My most recent favourite album, when asked, was In the Aeroplane Over the Sea by Neutral Milk Hotel. This was largely based on the fact that I believed that the record elicited from me a particularly strong emotional response, one which I greatly appreciated. I believed I had a special relationship with that album, and I truly treasured it. But more recently I have come to question this, for a few reasons.

In no particular order: I gradually realised that the band were a bit better known than I had thought, and their popularity went beyond that of a small, cult following. It is common enough to feel more strongly for that which is known to few, rather than that which is known to many, but I still occasionally feel guilty about this, as it carries with it the suggestion that most people are idiots – cultural elitism. I also read and heard the band described as ‘Indie’, a genre label that grinds my gears in a very acute way, and discussion of which I will save for another time. But crucially, I also found that the more I told people this was my favourite record, the less I believed it, and the more that the unfathomable magic dust which had bound this album and I together seemed to ebb away.

If you have a favourite film, then you probably don’t appreciate film as much as you could*. The same goes for music. There are so many reasons to enjoy these things, so many positives and negatives to be taken away from them, all surrounded in each individual’s unique personal culture and context, that I just can’t understand how someone would be able to name their favourite, or why they should be compelled to. The instant I single out a cultural product as my favourite, the main emotion I experience is regret. What about all the options I didn’t consider? Somebody’s probably heard that and thinks I’m an idiot! Sherbert! [–Politeness Ed]

So I’m not a person suited to having favourite things. I think my favourite food is curry, but what about all the other tasty dishes out there? It’s just not fair. Not since primary school have I considered anyone to be my best friend – sad maybe, but it’s a concept which has never sat well with me**. Is it too cynical to suggest that it’s childish to have a best friend? It’s certainly an arrangement that feels weirder to encounter as you get older.

People aside, the best solution is to write lists. I have a predisposition for lists – I have a worrying tendency to resort to them for all of my decisions.

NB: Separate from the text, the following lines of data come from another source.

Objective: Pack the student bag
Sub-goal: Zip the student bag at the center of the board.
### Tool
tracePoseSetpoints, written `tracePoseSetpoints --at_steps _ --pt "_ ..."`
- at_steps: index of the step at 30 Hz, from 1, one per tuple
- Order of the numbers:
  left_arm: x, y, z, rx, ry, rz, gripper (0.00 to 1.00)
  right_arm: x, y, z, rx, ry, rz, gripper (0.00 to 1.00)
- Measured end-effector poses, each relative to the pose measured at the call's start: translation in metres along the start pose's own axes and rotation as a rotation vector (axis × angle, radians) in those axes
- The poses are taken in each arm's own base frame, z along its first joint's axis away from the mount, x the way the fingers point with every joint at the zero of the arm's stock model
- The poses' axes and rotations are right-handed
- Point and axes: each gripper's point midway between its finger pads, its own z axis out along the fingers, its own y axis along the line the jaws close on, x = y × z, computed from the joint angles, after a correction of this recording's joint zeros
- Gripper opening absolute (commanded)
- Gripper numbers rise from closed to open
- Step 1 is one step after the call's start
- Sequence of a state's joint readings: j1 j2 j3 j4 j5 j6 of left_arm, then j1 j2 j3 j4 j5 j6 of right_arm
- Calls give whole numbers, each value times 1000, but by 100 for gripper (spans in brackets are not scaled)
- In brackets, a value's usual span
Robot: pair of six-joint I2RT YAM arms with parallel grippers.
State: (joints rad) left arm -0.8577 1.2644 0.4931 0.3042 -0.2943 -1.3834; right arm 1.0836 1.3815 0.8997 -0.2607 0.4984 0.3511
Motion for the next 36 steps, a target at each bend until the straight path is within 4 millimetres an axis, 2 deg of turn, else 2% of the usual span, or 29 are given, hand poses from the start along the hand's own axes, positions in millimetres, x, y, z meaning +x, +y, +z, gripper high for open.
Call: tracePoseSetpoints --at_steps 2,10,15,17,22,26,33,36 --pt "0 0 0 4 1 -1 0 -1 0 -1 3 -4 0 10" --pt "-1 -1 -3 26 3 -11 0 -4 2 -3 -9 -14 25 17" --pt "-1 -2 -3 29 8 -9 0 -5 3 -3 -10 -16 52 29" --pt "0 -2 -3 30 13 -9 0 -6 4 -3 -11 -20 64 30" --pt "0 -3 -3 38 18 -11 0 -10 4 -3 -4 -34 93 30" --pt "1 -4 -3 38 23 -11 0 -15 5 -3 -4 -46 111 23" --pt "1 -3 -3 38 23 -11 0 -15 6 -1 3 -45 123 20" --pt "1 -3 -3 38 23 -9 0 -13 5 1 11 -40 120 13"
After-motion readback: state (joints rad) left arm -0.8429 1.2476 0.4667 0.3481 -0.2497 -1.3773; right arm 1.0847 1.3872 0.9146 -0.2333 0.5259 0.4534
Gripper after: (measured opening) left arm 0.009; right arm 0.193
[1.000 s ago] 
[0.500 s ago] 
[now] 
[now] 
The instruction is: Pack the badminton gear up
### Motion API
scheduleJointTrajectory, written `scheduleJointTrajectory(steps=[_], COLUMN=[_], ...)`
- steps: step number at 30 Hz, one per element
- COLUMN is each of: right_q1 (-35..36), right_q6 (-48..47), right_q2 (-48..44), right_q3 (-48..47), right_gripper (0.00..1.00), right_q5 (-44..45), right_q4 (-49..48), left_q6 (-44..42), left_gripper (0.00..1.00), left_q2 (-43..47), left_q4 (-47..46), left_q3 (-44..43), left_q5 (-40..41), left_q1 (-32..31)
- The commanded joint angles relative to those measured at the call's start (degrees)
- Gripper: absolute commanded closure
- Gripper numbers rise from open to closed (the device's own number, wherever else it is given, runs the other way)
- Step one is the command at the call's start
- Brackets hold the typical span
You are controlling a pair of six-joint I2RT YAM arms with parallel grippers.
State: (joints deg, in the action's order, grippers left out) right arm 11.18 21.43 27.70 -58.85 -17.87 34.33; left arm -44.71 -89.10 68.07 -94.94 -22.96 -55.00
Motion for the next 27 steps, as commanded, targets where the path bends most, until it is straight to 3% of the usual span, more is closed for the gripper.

But for films and music, it would take a huge investment of time an effort to create lists which I would be even close to happy with. I can just imagine the proud completion of my lists, showing everything I enjoy in genre categories and rank order, pinning them up on the wall and then someone walking into the room and saying ‘why isn’t The Big Lebowski under your favourite comedies – I thought you loved that film?’. There is a moment or two of silence before I tear the wretched paper from the walls and run out of the house into the street, blubbing horrifically.

I haven’t listened to In the Aeroplane Over the Sea in its entirety for ages. I await my next listen with trepidation. I fear it won’t feel the same. There is certainly a strong link between this fear and my big mouth.

aeroplane over the sam

*Or you have devised a completely watertight way of empirically measuring the goodness of films, as this blog obviously has.
**Even having met the impishly handsome proprietor of this blog. The man is incorrigible, dear readers.